O uso de cenas advindas de múltiplas obras ao longo da história do cinema nos leva a pensar como o amor é universal, como as relações amorosas em suas alegrias, inseguranças e tristezas são essencialmente similares não obstante únicas. Da mesma forma que a paixão, o amor, o relacionamento, e tudo em que ele implica, são experiências universais no gênero humano, não deixam de ser únicas a cada casal e a cada pessoa de um casal. O uno e o múltiplo não se excluem em nossa existência e o amor entre um casal não escapa dessa paradoxal multiplicidade de sentimentos e vivências, porém presentes a todo o gênero humano simultaneamente. Se o filme buscasse tratar deste paradoxo das relações amorosas através do processo conhecido de contratar atores, produzir e gravar temas montado-as ao final, o filme pareceria discutir uma estória de amor específica, e não a história de amor em si mesma.

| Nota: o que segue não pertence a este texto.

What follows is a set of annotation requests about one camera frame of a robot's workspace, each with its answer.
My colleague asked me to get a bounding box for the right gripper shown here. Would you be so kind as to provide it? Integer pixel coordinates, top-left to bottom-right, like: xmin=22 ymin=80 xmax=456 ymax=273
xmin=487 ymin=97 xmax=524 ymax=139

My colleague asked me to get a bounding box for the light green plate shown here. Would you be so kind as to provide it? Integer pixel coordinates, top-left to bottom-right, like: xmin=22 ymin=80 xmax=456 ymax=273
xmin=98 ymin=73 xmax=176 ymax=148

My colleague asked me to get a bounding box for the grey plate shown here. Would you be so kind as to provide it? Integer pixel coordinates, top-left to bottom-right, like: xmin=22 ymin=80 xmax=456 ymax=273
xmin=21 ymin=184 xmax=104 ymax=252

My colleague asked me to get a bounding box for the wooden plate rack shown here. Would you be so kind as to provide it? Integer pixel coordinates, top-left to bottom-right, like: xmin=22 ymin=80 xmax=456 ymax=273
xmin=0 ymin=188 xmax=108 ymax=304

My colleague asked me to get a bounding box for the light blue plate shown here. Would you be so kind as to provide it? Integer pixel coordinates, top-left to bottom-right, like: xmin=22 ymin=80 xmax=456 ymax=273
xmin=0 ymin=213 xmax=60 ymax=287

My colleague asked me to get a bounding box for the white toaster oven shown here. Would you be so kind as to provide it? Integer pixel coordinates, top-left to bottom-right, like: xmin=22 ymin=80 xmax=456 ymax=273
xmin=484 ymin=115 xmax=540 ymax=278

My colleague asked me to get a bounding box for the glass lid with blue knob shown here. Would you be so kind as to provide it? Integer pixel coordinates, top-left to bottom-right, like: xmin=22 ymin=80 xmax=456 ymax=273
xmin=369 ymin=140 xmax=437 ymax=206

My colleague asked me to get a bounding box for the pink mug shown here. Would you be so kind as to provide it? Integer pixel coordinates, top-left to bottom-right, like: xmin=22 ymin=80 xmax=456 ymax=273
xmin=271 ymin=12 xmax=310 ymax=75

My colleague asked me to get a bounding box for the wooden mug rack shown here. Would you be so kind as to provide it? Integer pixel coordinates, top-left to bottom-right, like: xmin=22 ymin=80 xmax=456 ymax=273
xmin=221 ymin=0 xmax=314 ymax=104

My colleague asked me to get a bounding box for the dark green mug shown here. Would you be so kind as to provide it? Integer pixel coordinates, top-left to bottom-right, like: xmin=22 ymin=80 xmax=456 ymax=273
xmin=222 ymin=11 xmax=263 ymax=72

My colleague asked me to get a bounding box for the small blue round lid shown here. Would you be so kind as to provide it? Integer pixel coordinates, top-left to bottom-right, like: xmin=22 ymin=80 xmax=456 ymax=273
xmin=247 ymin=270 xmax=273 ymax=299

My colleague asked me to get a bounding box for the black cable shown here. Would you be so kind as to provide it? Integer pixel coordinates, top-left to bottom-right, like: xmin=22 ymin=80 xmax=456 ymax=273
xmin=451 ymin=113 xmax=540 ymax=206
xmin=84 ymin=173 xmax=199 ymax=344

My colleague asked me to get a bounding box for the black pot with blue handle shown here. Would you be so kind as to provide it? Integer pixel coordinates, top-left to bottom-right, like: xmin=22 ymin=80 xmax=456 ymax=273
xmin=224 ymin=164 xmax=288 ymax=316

A experiência de assistir esse filme nos leva a refletir sobre o que trata o cinema afinal? Será que cinema trata de estórias específicas ou falam de algo mais?

Na Antiguidade, o filósofo Aristóteles fez uma importante reflexão sobre o teatro grego e demonstra que diferente da ciência histórica que conta casos específicos de um determinado local geográfico e um tempo específico; o teatro aborda o universal, ou seja, aborda a experiência humana em si mesma. Enquanto um historiador fala de Odisseu como uma pessoa específica pertencente a um local e tempo histórico, o teatro, principalmente a tragédia, ao tratar do herói Odisseu não trata dos fatos específicos da pessoa Odisseu, mas fala do herói em seu aspecto universal ao gênero humano, de maneira que discute não um fato específico da vida de Odisseu, mas o que é ser herói através do personagem Odisseu. Dessa maneira, o teatro grego trata de temas universais ao gênero humano através de personagens específicos. O texto não objetiva aprofundar o pensamento aristotélico, mas apresentá-lo resumidamente para discutir continuar a discutir o filme.

Será que quando vemos uma estória de amor no cinema é efetivamente uma estória específica, ou será que essa estória visa à experiência de amor do gênero humano? Perceba que quando assistimos a um filme, nos identificamos com algumas situações, chegando a viver interiormente aquilo que os personagens vivenciam na tela. A semelhança do teatro grego, vivenciamos uma catarse em muitos filmes exatamente por estes apontarem a elementos universais e essenciais a nossa condição humana.

Neste filme, ao tratar de uma estória de amor através de múltiplas estórias já contadas, mas agora recriadas através da técnica da montagem, passamos a perceber o quanto o cinema também trata do universal. Há um determinado em que a obra mostra possibilidades diferentes de uma estória de amor, nos levando a vivenciar uma catarse ao identificarmo-nos com ambas as possibilidades ao consultar nossa memória. Não irei contar como o filme faz isso, você terá que ter essa experiência por si próprio, e talvez verá que já as experienciou…
Não pense que este seja um filme hermético, mas busque assisti-lo para experienciar uma belíssima estória de amor que remete as nossas próprias experiências amorosas.